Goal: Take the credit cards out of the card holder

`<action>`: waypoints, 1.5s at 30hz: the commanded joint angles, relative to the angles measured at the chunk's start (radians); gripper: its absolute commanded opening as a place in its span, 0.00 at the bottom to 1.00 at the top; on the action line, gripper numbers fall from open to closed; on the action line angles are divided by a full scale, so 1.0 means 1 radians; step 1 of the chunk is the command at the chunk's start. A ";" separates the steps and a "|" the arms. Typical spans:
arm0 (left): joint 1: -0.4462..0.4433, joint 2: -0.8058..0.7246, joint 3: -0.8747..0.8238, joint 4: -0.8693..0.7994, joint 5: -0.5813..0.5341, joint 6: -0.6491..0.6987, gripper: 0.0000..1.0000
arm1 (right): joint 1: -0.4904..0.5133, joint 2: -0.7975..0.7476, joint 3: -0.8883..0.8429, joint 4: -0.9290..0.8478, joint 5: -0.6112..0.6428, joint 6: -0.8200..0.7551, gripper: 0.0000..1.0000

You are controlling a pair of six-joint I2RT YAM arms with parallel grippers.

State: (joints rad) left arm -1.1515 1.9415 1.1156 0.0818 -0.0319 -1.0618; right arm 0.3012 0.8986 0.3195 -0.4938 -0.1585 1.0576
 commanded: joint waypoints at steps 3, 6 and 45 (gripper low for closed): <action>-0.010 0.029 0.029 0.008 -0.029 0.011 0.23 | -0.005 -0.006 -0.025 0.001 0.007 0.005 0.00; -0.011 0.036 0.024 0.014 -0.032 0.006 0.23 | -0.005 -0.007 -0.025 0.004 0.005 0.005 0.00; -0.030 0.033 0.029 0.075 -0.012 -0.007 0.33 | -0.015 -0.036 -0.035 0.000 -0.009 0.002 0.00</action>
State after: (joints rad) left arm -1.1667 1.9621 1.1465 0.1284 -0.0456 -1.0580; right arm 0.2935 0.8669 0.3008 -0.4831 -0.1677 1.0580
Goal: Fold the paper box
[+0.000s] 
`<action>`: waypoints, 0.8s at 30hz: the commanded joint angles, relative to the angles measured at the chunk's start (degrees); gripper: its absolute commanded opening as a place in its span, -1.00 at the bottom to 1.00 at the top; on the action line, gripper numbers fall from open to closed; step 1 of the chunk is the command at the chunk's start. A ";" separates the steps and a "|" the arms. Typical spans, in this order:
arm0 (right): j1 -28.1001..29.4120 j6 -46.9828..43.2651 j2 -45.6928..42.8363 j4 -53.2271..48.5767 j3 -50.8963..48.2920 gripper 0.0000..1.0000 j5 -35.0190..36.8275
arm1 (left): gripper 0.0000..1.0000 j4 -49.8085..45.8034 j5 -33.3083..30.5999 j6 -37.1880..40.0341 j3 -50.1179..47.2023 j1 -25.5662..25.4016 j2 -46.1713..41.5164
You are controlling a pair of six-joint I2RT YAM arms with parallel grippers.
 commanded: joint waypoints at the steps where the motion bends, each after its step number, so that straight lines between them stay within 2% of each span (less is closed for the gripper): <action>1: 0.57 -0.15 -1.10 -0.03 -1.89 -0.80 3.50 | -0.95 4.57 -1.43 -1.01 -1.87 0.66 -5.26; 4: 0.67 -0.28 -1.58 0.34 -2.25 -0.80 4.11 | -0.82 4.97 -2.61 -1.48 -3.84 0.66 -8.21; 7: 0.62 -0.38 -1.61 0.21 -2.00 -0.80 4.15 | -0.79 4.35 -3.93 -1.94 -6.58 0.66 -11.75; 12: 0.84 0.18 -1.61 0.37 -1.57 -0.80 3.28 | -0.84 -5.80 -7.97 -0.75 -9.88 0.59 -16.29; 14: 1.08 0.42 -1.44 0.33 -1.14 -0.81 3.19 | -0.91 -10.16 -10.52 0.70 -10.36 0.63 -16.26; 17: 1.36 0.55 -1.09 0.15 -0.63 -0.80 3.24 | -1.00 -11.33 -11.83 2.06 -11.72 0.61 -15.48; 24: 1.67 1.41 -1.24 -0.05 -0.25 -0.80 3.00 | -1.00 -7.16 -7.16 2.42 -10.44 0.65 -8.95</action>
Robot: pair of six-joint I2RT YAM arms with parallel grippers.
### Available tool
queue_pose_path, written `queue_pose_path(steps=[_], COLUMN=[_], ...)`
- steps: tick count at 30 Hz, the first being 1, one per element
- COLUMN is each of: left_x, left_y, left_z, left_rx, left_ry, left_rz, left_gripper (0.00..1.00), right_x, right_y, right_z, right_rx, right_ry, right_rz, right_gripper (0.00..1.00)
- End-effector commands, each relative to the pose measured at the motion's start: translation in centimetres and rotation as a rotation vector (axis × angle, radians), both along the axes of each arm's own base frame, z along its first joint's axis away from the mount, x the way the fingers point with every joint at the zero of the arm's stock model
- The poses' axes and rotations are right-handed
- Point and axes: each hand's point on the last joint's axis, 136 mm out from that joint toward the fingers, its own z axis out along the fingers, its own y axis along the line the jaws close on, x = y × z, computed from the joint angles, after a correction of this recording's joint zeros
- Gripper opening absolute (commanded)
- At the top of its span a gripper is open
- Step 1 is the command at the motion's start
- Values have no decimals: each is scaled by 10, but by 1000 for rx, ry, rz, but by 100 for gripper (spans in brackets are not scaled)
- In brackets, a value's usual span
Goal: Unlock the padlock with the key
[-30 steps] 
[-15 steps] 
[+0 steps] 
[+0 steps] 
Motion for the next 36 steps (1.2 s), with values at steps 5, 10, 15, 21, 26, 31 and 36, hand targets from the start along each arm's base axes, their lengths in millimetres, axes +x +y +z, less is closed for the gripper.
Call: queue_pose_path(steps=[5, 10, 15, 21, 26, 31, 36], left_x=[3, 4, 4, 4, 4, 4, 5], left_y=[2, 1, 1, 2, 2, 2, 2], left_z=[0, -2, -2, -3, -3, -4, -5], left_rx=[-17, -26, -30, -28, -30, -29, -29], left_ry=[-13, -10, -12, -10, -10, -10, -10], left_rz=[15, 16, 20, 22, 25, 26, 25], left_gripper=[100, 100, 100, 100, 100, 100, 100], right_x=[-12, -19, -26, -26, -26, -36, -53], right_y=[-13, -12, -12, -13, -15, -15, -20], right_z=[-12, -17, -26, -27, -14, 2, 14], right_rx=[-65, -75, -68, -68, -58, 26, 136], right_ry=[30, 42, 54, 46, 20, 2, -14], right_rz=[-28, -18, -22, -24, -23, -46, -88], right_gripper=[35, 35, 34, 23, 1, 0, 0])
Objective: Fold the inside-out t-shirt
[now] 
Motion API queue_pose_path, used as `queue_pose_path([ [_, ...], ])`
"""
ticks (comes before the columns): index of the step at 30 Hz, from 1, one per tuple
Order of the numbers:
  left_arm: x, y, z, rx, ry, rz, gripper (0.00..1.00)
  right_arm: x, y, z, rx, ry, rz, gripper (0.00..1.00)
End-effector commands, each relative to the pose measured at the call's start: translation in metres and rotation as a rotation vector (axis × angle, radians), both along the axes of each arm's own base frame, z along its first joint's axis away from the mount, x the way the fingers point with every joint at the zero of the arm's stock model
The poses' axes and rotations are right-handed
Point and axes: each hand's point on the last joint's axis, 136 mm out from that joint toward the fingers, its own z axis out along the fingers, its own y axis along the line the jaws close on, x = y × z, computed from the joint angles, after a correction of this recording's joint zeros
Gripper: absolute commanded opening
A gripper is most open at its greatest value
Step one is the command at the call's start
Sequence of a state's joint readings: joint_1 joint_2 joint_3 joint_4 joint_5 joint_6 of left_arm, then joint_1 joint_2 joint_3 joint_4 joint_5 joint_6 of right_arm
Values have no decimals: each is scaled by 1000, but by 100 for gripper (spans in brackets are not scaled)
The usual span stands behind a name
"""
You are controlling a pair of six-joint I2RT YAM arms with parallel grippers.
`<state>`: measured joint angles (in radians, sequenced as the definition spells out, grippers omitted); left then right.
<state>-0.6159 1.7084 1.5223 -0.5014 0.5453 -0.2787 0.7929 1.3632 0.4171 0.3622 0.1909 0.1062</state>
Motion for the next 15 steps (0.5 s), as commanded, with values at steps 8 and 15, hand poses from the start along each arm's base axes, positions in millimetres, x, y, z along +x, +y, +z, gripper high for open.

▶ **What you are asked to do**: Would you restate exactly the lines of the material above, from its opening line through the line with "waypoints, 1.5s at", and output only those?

▶ **Written response**:
Goal: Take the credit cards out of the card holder

`<action>`: waypoints, 1.5s at 30hz: the commanded joint angles, relative to the angles measured at the chunk's start (radians); gripper: its absolute commanded opening as a place in its span, 0.00 at the bottom to 1.00 at the top; on the action line, gripper numbers fall from open to closed; on the action line angles are divided by a full scale, so 1.0 means 1 radians; step 1 of the chunk is the command at the chunk's start. A ";" separates the steps and a "|" the arms. Typical spans:

There's nothing else to the answer.